Records from a dataset
━━━━━━━━━━

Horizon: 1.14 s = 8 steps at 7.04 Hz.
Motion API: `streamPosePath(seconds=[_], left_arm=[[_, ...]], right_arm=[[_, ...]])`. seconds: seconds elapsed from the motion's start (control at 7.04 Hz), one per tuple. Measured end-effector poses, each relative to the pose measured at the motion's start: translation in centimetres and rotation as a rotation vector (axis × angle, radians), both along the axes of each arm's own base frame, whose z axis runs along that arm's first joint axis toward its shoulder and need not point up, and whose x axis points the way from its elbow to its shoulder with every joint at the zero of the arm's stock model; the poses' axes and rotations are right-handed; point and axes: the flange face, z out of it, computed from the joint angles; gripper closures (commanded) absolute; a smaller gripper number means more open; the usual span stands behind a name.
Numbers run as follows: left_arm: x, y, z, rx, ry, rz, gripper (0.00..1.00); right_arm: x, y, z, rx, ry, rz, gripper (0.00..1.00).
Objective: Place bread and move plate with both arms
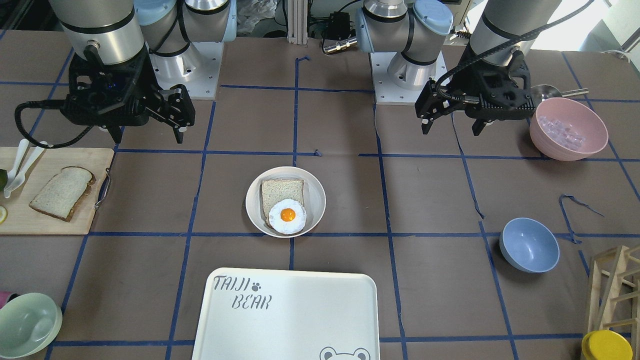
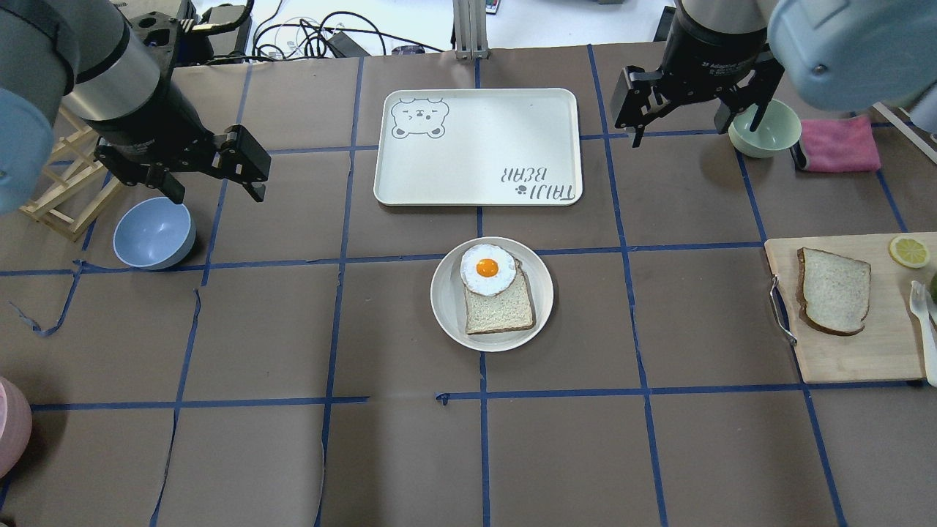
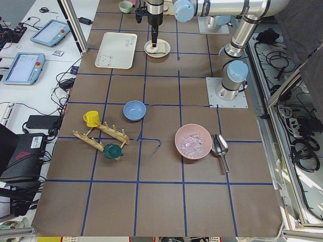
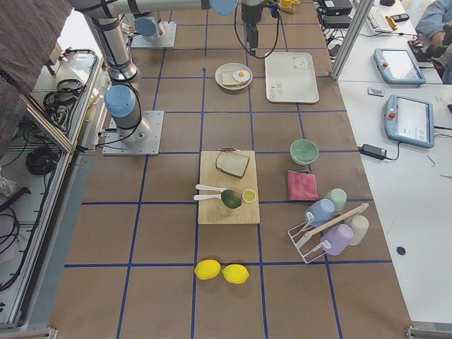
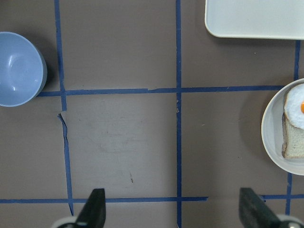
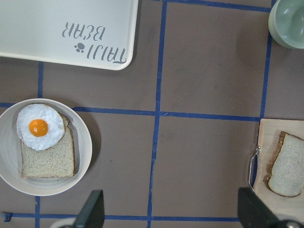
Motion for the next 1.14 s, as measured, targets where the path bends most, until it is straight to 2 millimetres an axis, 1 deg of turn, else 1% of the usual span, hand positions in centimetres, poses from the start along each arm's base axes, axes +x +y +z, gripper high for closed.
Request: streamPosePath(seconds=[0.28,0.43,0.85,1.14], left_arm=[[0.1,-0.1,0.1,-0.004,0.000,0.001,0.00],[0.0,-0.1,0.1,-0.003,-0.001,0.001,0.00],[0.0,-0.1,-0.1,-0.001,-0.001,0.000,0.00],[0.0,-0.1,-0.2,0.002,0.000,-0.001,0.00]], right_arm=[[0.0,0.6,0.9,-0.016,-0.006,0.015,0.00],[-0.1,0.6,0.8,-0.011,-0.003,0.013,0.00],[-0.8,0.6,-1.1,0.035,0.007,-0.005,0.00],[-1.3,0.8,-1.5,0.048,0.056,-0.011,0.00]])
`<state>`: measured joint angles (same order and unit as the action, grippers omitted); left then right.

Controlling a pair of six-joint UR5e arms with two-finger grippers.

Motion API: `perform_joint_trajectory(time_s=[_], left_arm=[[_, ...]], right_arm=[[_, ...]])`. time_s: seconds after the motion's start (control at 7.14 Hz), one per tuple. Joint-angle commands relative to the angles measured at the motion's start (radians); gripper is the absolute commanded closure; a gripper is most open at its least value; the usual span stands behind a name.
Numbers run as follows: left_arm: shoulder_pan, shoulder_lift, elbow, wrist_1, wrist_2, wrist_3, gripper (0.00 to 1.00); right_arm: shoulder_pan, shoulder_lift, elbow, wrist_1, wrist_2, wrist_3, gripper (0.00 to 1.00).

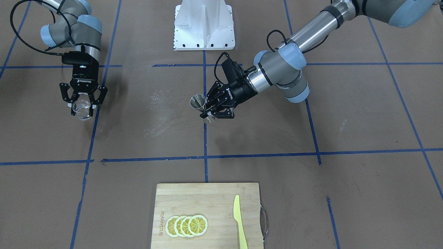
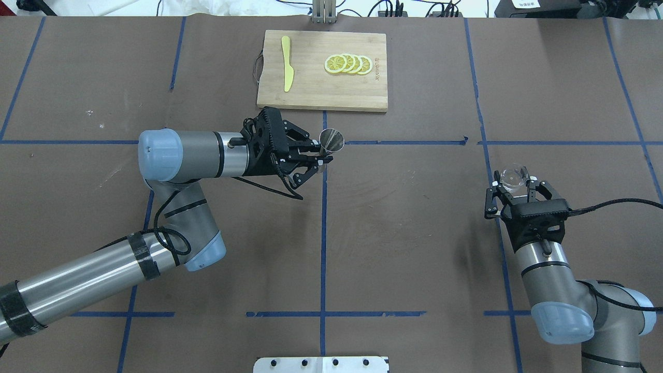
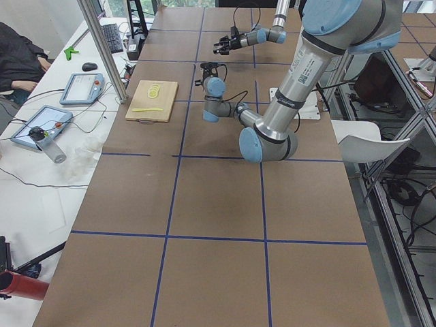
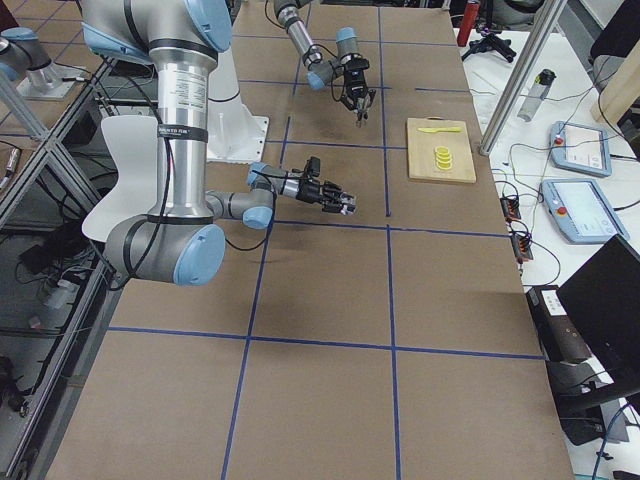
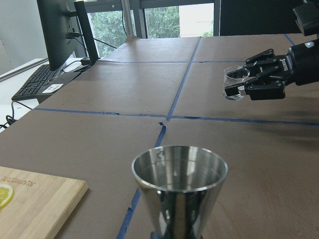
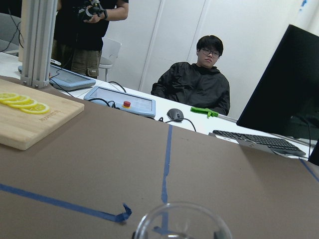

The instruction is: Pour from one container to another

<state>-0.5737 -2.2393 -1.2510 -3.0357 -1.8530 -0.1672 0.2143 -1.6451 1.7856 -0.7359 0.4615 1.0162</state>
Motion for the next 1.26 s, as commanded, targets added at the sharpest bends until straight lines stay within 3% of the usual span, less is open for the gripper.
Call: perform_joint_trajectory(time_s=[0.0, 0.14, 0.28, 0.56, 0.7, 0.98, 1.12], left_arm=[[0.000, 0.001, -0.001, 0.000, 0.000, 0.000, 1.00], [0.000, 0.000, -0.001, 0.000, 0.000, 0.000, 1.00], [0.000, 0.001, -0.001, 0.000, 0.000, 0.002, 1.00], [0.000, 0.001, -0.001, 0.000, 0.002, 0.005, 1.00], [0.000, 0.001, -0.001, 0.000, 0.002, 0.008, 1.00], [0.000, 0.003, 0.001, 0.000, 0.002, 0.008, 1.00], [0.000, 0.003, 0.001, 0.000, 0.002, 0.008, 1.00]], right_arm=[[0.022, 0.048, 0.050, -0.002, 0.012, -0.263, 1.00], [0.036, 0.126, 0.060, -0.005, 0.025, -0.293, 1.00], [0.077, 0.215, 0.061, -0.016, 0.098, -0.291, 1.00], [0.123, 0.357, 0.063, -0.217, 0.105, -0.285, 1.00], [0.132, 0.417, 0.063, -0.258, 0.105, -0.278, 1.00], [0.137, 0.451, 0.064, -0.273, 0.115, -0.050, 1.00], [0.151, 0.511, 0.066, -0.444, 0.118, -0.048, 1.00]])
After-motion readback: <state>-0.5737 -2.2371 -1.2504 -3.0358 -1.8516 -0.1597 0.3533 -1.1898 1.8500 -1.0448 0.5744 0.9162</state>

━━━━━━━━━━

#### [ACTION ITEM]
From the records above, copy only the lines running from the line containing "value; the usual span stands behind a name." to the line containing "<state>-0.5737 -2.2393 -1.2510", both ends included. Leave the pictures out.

#### [REPLY]
Motion API: `perform_joint_trajectory(time_s=[_], left_arm=[[_, ...]], right_arm=[[_, ...]])`. time_s: seconds after the motion's start (control at 7.14 Hz), one per tuple. Joint-angle commands relative to the angles measured at the motion's start (radians); gripper is the absolute commanded closure; a gripper is most open at its least value; the usual span stands behind a name.
Numbers run as follows: left_arm: shoulder_pan, shoulder_lift, elbow, wrist_1, wrist_2, wrist_3, gripper (0.00 to 1.00); right_arm: shoulder_pan, shoulder_lift, elbow, wrist_1, wrist_2, wrist_3, gripper (0.00 to 1.00).


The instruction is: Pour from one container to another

<state>-0.5737 -2.2393 -1.2510 -3.0357 -1.8530 -0.1672 0.2143 -1.6451 1.7856 -0.7359 0.4615 1.0162</state>

There is nothing further in this answer.